Tweaking parameters until the backtest looks perfect, then failing on new data.

Symptom: Amazing results on test data, poor results on out-of-sample data.

Solution: Use train/test splits, walk-forward analysis, or cross-validation.

Too Many Indicators

Adding more indicators doesn't automatically improve performance. Often it just creates more noise.

Symptom: 5+ indicators with complex logic, marginal improvement over simpler strategy.

Solution: Start simple, add complexity only if it clearly helps.

Ignoring Market Context

Strategies that work in trending markets often fail in ranging markets, and vice versa.

Symptom: Great performance in some periods, terrible in others.

Solution: Accept that no strategy works all the time, or build adaptive strategies.

Unrealistic Assumptions

Assuming perfect execution at signal price, no slippage, no transaction costs.

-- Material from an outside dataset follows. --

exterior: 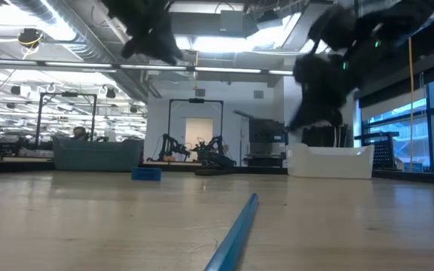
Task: Sort crayons/erasers/pens/pencils in bins
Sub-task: Put the black pencil into the blue bin
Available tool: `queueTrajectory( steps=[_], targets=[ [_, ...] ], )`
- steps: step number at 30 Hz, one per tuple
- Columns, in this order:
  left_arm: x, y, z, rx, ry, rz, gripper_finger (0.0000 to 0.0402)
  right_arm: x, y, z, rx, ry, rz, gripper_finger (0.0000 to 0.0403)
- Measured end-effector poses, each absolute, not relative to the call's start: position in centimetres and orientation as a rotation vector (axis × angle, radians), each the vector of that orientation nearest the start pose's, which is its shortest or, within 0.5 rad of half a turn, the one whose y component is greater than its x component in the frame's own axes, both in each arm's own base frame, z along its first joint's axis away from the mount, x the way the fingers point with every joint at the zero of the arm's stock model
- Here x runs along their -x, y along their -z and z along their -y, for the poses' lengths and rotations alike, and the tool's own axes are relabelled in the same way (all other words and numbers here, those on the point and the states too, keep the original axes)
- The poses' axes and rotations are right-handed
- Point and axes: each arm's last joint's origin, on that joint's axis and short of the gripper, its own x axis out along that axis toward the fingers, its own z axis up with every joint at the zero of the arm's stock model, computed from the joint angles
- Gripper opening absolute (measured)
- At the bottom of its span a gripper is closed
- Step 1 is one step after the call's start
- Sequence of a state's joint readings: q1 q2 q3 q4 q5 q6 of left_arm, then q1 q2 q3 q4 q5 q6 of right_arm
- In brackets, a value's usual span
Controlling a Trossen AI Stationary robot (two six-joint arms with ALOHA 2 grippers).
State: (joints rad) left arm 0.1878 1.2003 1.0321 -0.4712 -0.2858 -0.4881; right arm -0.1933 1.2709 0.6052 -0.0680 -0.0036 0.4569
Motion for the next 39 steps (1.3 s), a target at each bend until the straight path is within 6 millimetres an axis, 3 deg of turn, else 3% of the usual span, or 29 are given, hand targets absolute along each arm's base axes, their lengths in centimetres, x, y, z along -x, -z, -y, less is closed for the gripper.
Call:
queueTrajectory(
  steps=[3, 7, 11, 17, 23, 29, 34, 39],
  targets=[
    [-24.7, -30.8, -6.2, 0.428, -0.534, -0.524, 0.0108, -23.6, -21.0, 4.6, -0.512, 0.315, -0.528, 0.0008],
    [-25.6, -31.2, -6.8, 0.409, -0.314, -0.366, 0.0111, -23.4, -23.7, 4.5, -0.497, 0.240, -0.336, 0.0006],
    [-26.2, -30.9, -7.7, 0.415, -0.284, -0.293, 0.0124, -23.2, -24.1, 4.4, -0.507, 0.234, -0.316, 0.0011],
    [-26.6, -31.7, -7.5, 0.323, -0.255, -0.224, 0.0146, -23.9, -21.0, 4.5, -0.412, 0.284, -0.529, 0.0032],
    [-26.9, -32.6, -7.0, 0.220, -0.282, -0.138, 0.0162, -26.3, -16.3, 5.1, -0.208, 0.293, -0.688, 0.0097],
    [-26.9, -32.7, -7.1, 0.242, -0.320, -0.114, 0.0162, -27.6, -11.6, 7.5, -0.030, 0.570, -0.761, 0.0177],
    [-26.9, -32.7, -6.8, 0.271, -0.317, -0.110, 0.0162, -27.9, -10.1, 9.9, -0.178, 0.567, -0.788, 0.0203],
    [-27.0, -32.7, -6.5, 0.269, -0.310, -0.115, 0.0161, -27.8, -10.0, 11.9, -0.302, 0.547, -0.802, 0.0185]
  ],
)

Symptom: Profitable in backtest, unprofitable in live trading.

Solution: Model costs realistically, add buffer to signal prices.

Strategy Testing Workflow

  1. Implement the strategy with reasonable parameters
  2. Run initial backtest on historical data
  3. Analyze results - look at metrics, drawdowns, trade frequency
  4. Test on different periods - does it work in bull markets? Bear markets?
  5. Vary parameters slightly - are results stable or sensitive?
  6. Test on different assets - does it generalize?
  7. Calculate realistic costs - is it still profitable?
  8. Out-of-sample test - run on data not used for development

If it passes all these steps and still looks promising, then maybe—maybe—it's worth considering for live trading. Start with small position sizes.

The Reality of Strategy Development

Most strategies you develop won't work. That's normal. Even professionals have low hit rates when developing new strategies. The goal isn't to find the holy grail—it's to systematically test ideas, learn what doesn't work, and occasionally find something that might work.

Be skeptical of your own results. If something looks too good to be true, it probably is. Double-check for bugs, lookahead bias, or overfitting. Stay humble.